━━━ PROVIDED ENTRIES

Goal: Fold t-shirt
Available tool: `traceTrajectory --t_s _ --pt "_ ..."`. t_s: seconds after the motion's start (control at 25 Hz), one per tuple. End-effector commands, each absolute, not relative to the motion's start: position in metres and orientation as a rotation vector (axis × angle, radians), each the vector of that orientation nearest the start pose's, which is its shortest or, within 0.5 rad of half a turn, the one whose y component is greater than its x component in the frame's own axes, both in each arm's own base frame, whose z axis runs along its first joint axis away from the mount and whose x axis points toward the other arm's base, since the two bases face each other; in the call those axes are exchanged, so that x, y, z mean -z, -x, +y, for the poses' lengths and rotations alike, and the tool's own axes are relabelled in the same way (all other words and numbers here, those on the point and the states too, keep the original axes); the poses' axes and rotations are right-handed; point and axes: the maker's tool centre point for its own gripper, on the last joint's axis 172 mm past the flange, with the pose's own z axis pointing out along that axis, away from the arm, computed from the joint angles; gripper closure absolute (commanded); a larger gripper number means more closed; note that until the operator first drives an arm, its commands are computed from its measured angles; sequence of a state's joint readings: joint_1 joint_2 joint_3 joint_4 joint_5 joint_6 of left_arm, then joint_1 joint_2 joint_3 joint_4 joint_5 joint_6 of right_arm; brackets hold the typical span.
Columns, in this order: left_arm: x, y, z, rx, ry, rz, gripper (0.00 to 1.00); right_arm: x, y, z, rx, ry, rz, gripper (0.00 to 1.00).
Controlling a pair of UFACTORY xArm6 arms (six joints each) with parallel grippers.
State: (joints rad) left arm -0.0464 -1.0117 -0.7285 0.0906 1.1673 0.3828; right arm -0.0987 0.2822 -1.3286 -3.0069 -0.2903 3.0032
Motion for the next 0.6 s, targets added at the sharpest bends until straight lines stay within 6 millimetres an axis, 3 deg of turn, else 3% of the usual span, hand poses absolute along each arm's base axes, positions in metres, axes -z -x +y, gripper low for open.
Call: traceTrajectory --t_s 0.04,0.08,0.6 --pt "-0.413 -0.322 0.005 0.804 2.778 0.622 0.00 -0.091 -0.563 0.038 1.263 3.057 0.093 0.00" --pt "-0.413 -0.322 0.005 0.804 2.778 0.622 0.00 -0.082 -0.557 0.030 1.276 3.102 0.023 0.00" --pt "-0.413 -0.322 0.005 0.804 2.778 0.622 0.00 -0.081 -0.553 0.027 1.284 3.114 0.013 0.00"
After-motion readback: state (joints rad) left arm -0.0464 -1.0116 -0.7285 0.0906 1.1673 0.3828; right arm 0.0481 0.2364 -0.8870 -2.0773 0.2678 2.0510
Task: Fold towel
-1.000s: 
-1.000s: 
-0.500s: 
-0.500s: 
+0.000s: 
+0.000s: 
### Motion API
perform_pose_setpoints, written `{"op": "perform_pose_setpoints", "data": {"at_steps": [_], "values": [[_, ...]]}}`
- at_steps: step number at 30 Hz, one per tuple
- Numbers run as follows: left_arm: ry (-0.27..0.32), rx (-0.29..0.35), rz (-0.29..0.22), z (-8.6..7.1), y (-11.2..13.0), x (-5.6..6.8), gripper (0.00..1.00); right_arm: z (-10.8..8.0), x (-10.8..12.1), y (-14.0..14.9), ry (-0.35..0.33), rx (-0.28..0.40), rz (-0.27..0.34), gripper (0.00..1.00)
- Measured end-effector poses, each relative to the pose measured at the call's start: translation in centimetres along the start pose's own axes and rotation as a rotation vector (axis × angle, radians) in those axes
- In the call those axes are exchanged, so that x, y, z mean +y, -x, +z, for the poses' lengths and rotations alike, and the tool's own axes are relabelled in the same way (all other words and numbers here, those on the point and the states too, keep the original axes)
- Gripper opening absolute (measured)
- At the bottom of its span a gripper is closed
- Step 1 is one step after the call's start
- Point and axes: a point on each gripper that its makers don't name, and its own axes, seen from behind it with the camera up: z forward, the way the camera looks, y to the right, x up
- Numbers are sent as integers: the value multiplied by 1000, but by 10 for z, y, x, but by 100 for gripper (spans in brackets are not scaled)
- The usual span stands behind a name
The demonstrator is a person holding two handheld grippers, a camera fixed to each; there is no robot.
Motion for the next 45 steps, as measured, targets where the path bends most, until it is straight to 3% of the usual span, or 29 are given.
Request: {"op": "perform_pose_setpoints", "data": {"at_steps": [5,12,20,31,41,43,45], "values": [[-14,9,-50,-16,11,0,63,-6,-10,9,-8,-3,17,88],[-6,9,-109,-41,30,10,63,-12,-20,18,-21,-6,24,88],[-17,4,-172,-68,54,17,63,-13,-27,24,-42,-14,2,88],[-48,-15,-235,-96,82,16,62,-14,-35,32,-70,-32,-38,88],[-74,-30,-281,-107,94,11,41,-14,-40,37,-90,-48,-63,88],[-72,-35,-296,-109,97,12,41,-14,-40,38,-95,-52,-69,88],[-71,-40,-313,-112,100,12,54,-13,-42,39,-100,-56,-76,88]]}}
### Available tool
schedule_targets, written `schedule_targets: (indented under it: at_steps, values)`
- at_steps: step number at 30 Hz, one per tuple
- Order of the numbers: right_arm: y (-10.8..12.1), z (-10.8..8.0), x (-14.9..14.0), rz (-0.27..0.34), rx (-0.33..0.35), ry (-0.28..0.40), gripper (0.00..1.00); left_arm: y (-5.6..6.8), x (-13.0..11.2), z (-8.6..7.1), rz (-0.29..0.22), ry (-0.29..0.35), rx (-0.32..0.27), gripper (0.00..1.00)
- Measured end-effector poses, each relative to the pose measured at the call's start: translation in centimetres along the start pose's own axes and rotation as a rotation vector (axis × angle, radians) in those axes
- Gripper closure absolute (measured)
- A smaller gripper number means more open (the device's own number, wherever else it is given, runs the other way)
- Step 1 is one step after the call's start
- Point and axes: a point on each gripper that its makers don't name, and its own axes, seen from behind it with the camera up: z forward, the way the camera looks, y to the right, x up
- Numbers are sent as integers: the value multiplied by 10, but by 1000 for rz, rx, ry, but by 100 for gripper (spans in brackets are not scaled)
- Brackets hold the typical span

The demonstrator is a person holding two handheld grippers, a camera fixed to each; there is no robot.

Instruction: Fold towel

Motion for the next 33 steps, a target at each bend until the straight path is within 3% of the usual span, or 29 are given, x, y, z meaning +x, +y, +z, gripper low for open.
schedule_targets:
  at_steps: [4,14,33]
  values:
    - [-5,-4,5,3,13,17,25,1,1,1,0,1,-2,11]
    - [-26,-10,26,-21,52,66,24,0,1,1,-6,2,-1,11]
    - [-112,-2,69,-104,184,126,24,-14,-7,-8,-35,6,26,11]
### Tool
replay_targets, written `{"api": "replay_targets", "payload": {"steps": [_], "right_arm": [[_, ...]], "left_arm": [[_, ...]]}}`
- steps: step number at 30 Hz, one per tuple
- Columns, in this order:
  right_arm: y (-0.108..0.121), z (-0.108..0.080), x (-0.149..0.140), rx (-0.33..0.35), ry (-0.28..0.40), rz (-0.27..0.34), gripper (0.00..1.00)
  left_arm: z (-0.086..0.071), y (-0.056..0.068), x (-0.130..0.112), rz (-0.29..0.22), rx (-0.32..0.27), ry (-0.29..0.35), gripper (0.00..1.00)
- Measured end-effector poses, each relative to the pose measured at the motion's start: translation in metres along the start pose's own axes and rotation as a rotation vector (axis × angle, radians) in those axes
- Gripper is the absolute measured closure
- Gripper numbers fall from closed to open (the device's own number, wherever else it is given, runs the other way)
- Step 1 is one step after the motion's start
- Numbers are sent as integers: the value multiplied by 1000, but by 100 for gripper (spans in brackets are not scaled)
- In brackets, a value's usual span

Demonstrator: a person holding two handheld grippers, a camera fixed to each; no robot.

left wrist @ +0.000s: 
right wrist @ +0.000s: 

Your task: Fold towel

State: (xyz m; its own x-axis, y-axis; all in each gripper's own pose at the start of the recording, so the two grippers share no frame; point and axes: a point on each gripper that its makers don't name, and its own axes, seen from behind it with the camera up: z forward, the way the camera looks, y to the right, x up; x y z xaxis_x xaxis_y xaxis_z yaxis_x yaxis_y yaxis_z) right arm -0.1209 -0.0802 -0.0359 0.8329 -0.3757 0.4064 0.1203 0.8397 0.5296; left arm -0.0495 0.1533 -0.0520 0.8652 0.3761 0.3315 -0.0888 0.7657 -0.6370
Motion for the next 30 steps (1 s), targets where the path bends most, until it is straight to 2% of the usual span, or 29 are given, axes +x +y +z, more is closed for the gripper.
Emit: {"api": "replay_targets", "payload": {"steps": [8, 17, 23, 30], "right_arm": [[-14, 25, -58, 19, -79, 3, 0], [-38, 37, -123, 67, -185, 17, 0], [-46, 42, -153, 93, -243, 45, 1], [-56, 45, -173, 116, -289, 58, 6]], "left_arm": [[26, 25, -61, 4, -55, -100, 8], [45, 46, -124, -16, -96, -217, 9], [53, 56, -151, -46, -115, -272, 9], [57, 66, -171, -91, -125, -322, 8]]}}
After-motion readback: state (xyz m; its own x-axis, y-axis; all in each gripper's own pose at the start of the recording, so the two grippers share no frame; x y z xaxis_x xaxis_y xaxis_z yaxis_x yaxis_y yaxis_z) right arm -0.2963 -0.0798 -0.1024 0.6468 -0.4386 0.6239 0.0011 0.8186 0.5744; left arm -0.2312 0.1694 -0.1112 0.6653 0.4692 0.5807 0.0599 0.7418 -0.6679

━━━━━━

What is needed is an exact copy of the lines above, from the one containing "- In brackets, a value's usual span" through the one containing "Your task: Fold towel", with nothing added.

RESULT FOR THIS TASK —
- In brackets, a value's usual span

Demonstrator: a person holding two handheld grippers, a camera fixed to each; no robot.

left wrist @ +0.000s: 
right wrist @ +0.000s: 

Your task: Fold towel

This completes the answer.